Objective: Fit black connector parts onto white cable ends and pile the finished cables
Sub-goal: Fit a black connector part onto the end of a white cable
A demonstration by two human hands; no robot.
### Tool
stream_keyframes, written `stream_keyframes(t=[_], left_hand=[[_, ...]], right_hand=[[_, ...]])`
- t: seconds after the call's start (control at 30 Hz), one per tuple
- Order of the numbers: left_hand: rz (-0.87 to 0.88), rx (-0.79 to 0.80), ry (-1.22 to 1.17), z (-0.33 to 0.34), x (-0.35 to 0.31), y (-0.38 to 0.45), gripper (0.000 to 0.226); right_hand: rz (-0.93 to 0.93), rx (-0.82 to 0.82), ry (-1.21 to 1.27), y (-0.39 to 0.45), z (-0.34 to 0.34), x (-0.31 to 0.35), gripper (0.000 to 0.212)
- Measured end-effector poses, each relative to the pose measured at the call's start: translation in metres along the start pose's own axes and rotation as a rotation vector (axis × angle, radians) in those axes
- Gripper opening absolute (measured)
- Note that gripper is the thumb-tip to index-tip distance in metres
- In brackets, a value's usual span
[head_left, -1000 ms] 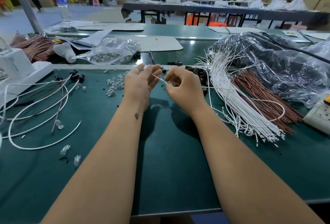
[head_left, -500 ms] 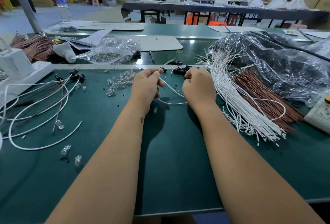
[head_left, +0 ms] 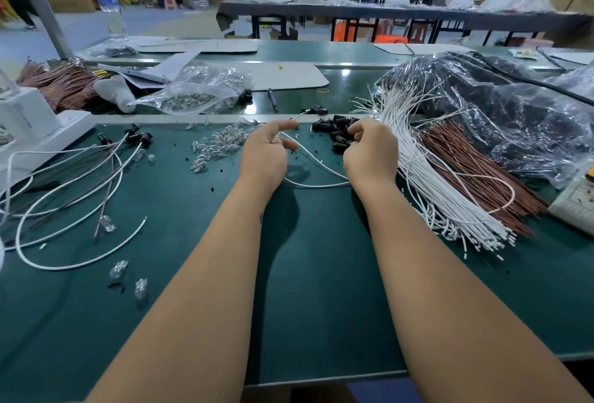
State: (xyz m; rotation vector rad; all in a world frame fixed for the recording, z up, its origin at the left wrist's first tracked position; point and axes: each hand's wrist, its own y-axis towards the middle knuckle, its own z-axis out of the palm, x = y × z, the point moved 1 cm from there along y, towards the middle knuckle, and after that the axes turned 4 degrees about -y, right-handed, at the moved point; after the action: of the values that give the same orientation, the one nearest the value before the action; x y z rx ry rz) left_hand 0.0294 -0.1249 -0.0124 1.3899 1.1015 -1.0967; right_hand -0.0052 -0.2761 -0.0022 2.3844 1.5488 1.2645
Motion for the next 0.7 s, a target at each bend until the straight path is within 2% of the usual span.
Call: stream_keyframes(t=[0.07,0.17,0.27,0.37,0.47,0.53,0.7], left_hand=[[-0.020,0.008,0.018,0.000,0.001,0.002,0.045],[-0.037,0.007,0.030,0.001,0.002,0.004,0.039],[-0.037,0.022,0.038,0.001,0.003,0.003,0.035],[-0.030,0.045,0.052,0.000,0.002,0.002,0.031],[-0.008,0.058,0.038,0.001,0.000,0.001,0.027],[0.019,0.063,0.037,0.002,-0.001,0.000,0.026],[0.047,0.082,-0.002,0.001,-0.003,-0.002,0.026]], right_hand=[[0.022,-0.016,-0.051,0.000,-0.003,0.002,0.034],[0.060,0.175,-0.351,-0.004,-0.001,0.006,0.038],[0.093,0.255,-0.323,-0.006,0.002,0.005,0.037],[0.003,0.144,-0.113,-0.003,0.004,0.004,0.037],[0.007,0.058,0.339,-0.003,0.008,0.012,0.042],[0.045,0.067,0.558,-0.005,0.011,0.018,0.046],[0.012,0.121,0.745,-0.009,0.015,0.021,0.068]])
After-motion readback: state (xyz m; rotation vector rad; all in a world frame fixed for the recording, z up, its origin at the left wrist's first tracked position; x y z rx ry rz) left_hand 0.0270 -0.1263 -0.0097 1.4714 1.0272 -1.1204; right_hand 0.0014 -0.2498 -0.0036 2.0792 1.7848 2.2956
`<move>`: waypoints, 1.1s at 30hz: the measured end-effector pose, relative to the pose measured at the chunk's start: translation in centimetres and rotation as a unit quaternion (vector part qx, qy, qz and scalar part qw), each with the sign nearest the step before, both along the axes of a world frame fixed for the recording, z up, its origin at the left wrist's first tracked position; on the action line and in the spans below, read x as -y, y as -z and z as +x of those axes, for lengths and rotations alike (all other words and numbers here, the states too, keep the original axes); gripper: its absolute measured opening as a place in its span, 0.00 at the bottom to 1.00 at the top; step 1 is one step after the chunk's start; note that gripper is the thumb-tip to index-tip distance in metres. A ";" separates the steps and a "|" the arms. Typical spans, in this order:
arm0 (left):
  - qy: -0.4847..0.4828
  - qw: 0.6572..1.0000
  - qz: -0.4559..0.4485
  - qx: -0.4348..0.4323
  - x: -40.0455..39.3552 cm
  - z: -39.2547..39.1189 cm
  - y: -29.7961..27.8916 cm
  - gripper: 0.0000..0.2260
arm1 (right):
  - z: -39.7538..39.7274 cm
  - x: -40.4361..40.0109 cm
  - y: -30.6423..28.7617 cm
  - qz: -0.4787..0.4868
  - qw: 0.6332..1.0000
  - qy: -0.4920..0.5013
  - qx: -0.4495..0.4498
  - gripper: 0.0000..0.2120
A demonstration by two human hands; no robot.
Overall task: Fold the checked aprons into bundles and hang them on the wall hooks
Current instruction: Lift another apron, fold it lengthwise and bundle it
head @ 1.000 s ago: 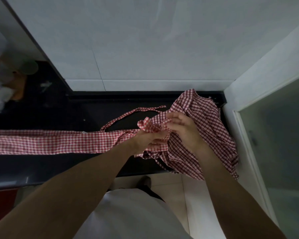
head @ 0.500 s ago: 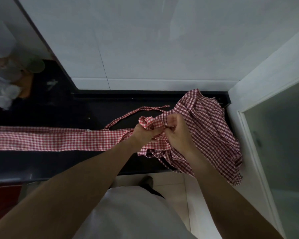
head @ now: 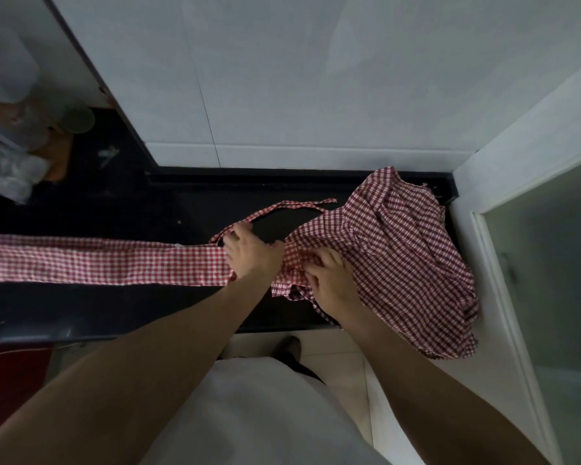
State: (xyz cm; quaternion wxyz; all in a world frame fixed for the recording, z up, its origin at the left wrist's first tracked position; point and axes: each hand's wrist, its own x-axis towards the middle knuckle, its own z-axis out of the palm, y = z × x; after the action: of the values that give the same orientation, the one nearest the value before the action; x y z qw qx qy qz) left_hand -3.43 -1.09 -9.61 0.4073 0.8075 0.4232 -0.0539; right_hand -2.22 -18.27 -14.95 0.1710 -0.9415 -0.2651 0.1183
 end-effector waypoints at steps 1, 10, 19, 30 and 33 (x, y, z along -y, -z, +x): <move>0.054 0.994 0.064 0.071 0.2 -0.2 -0.2 0.26 | 0.0 -0.2 0.0 -0.013 1.000 0.006 -0.004 0.09; 0.505 0.832 0.220 -0.067 1.3 -1.9 1.8 0.26 | 0.0 -1.6 -1.1 -0.045 0.996 0.071 -0.037 0.12; 0.493 0.799 0.344 0.021 -0.5 -1.5 3.2 0.10 | 1.0 -1.9 -1.8 0.063 0.979 0.175 -0.085 0.21; 0.324 0.946 0.004 -0.005 -1.4 -1.9 5.8 0.18 | 3.5 -3.6 -3.6 -0.055 0.973 0.131 -0.181 0.10; 0.268 0.954 -0.131 0.010 -2.3 -1.8 5.8 0.15 | 3.8 -4.1 -5.0 -0.013 0.962 0.157 -0.224 0.05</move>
State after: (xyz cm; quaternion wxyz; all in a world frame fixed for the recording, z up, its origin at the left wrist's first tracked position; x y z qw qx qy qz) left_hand -5.25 1.25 -15.37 0.4846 0.8312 0.1763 -0.2079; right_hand 1.53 -14.19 -9.95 0.2297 -0.9230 -0.0674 0.3013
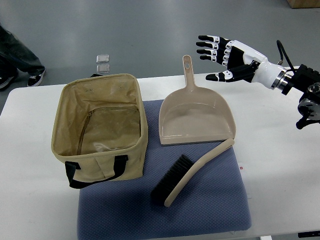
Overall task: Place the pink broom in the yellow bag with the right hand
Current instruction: 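Move the right hand over the dustpan toward the brush handle, then lower the right hand and close its fingers around the beige brush handle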
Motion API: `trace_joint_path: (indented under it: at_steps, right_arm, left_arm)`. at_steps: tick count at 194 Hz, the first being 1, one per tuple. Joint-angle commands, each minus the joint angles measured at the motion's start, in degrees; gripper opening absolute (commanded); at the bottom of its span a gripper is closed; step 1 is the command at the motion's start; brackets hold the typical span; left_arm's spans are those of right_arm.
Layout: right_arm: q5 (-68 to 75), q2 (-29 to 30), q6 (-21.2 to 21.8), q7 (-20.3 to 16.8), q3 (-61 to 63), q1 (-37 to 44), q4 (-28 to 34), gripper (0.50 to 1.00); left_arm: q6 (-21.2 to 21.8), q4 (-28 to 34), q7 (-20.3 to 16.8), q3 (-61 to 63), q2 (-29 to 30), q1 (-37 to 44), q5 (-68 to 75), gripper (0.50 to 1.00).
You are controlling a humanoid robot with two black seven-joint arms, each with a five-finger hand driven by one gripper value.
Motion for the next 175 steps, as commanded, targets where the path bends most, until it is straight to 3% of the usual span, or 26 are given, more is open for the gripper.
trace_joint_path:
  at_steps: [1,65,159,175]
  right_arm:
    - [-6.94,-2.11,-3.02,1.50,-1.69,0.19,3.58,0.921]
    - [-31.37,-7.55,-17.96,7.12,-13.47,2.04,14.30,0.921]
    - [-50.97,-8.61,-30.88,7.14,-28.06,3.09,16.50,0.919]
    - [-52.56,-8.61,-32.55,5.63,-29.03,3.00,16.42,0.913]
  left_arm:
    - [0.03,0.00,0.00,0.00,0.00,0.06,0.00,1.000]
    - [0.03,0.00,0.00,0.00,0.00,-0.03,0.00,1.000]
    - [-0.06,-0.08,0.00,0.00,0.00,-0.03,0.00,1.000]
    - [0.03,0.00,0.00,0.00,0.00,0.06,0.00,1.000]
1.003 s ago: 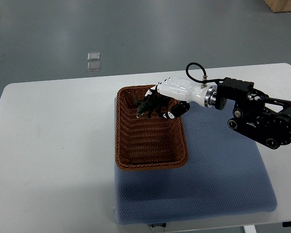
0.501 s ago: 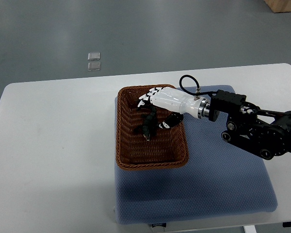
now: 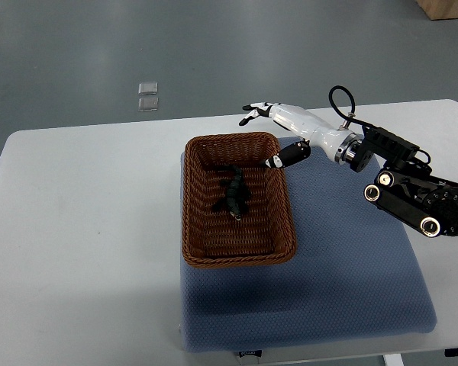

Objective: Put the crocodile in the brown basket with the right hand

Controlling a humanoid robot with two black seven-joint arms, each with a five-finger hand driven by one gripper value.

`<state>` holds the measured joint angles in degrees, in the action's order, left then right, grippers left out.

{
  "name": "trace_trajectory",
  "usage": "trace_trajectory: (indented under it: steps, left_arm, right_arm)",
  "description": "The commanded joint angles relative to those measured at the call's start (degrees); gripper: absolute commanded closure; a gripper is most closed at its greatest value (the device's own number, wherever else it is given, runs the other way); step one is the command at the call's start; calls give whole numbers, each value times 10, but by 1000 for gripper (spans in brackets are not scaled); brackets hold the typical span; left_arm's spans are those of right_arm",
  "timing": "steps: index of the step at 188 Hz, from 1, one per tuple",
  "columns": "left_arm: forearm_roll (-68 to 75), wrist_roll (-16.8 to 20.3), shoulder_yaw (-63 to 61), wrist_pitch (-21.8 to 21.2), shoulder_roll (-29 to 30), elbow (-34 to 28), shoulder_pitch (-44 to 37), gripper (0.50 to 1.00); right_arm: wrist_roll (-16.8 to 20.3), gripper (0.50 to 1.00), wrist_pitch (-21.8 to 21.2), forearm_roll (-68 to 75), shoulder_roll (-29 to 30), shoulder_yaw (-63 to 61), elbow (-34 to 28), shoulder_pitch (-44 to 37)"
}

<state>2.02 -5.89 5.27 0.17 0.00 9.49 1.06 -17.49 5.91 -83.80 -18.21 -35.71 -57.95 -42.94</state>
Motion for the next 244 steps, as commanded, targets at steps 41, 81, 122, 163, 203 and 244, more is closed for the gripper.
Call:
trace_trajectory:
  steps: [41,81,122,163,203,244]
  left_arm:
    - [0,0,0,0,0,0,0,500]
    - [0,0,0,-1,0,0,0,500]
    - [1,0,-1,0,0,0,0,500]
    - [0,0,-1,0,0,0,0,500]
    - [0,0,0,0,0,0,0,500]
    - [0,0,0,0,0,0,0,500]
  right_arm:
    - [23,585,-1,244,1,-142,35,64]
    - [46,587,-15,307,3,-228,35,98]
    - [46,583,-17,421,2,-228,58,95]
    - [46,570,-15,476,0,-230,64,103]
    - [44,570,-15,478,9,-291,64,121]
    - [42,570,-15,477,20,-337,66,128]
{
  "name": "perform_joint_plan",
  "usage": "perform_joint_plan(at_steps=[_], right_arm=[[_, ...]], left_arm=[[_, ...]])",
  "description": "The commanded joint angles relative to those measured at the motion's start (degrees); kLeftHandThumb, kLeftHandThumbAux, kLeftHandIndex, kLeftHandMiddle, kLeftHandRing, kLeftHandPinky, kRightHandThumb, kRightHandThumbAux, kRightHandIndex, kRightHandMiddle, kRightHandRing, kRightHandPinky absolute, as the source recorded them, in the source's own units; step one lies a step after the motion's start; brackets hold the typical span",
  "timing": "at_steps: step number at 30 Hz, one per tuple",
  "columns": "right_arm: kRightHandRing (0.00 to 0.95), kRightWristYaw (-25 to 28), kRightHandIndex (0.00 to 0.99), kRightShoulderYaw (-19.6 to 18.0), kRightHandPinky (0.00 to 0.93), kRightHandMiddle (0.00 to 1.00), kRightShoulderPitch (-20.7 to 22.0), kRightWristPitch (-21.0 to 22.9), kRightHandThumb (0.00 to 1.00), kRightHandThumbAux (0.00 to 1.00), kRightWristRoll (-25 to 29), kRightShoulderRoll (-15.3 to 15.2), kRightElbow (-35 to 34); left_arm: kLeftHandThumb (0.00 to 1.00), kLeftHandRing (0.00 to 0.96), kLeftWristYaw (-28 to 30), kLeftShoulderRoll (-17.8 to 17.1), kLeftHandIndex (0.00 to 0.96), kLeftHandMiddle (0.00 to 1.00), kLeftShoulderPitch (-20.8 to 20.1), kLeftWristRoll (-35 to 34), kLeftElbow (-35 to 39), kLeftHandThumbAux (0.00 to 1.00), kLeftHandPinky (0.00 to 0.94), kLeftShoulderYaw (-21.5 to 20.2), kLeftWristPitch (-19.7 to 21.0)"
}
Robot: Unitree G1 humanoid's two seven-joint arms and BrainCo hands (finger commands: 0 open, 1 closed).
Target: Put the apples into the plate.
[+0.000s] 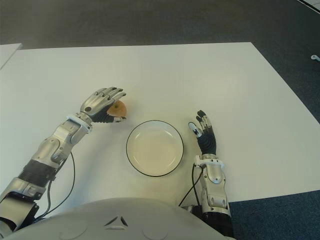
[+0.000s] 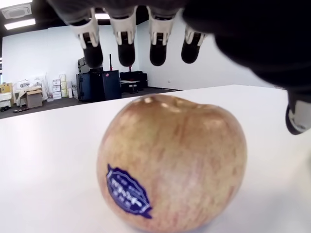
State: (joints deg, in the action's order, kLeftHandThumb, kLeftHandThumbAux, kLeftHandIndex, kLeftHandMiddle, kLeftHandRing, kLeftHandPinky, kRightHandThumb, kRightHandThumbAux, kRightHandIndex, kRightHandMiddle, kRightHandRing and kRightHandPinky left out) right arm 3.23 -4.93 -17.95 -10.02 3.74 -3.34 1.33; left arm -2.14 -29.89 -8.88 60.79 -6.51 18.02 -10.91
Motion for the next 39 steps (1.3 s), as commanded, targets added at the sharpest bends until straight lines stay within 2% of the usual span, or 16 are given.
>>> perform_joint_plan(at_steps=[1,18,39], right_arm=[[0.0,-0.17,0.0,0.44,0.052,0.0,-2.92,3.2,0.129,0.491,-0.29,0.59,2.59],[0.0,-0.17,0.0,0.63,0.039,0.0,-3.91,1.93,0.107,0.523,-0.98,0.31,2.66],[0.0,-1.03,0.0,1.15,0.035,0.0,-4.9,1.98,0.095,0.539,-2.03,0.02,2.15]], left_arm=[[0.181,0.0,-1.4,-0.75,0.052,0.009,-0.9,-0.01,-2.19,0.331,0.049,1.55,-0.16],[0.184,0.0,-2.36,-0.07,0.039,0.003,-1.75,-0.73,-4.44,0.324,0.032,4.32,0.94],[0.186,0.0,-5.75,0.91,0.042,0.006,-4.44,-1.77,-11.52,0.342,0.042,7.02,0.86]])
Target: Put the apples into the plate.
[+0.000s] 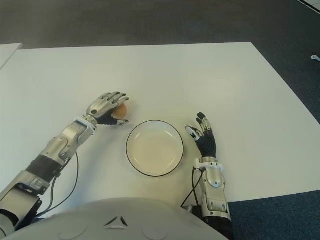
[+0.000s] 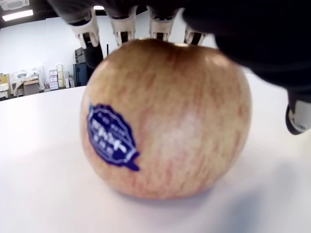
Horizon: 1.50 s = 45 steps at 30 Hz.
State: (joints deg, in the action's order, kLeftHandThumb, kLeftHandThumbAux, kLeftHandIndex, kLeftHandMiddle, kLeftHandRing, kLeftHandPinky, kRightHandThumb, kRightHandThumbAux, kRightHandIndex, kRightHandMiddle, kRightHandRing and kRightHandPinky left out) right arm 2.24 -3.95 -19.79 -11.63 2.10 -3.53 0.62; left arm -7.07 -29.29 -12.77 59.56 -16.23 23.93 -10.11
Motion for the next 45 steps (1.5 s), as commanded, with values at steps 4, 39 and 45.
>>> perform_joint_plan(at_steps=[4,39,45], right_arm=[[0.0,0.14,0.0,0.08,0.039,0.0,-3.4,3.61,0.098,0.544,-0.04,0.23,2.63],[0.005,-0.37,0.0,-1.01,0.047,0.001,-6.07,2.17,0.103,0.598,0.13,0.32,1.37],[0.002,-0.65,0.0,-1.05,0.049,0.0,-6.31,2.06,0.103,0.596,-0.43,0.19,1.2]], left_arm=[[0.189,0.0,-1.33,0.58,0.044,0.006,-0.84,-0.89,-3.23,0.347,0.044,1.5,-0.18],[0.203,0.005,-11.39,1.75,0.062,0.03,-8.43,-0.38,-20.24,0.364,0.026,9.32,-1.88],[0.371,0.108,-16.44,3.2,0.226,0.158,-8.98,-1.17,-23.37,0.413,0.12,10.02,-2.56]])
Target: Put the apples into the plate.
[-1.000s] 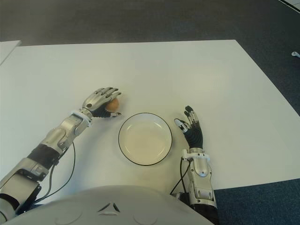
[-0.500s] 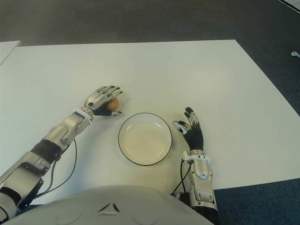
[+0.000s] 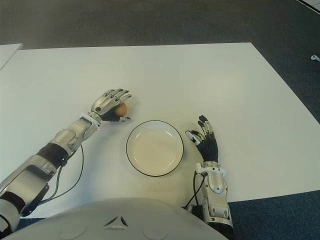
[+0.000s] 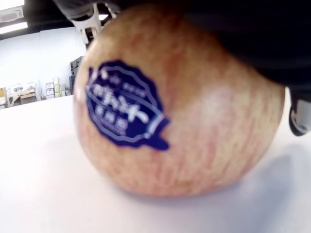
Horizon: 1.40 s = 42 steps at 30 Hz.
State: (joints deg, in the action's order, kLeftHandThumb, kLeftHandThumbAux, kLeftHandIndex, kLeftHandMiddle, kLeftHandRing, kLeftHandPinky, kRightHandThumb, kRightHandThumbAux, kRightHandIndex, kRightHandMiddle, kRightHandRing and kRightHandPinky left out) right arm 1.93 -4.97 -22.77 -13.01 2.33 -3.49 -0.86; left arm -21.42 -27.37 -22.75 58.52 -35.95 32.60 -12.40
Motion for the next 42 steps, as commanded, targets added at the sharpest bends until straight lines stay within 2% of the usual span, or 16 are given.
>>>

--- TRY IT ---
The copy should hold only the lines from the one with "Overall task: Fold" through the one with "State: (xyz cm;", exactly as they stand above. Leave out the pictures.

--- FINISHED TASK ---
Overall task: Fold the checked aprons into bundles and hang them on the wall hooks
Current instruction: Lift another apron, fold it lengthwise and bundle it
head @ 1.000 s ago: 
head @ 0.500 s ago: 
head @ now: 
State: (xyz cm; quaternion wxyz; all in a world frame fixed for the recording, z up, its origin at the left wrist's first tracked position; point and axes: each hand's wrist, its own x-axis towards the middle knuckle, its own z-axis out of the palm, y = z × x; after the action: of the values that give the same orientation, the one nearest the value before the action; x y z qw qx qy qz) left_hand -3.43 -1.09 -9.61 0.4073 0.8075 0.4232 -0.0539; right_hand -2.22 -18.27 -14.95 0.1710 -0.9415 -0.2651 0.1183

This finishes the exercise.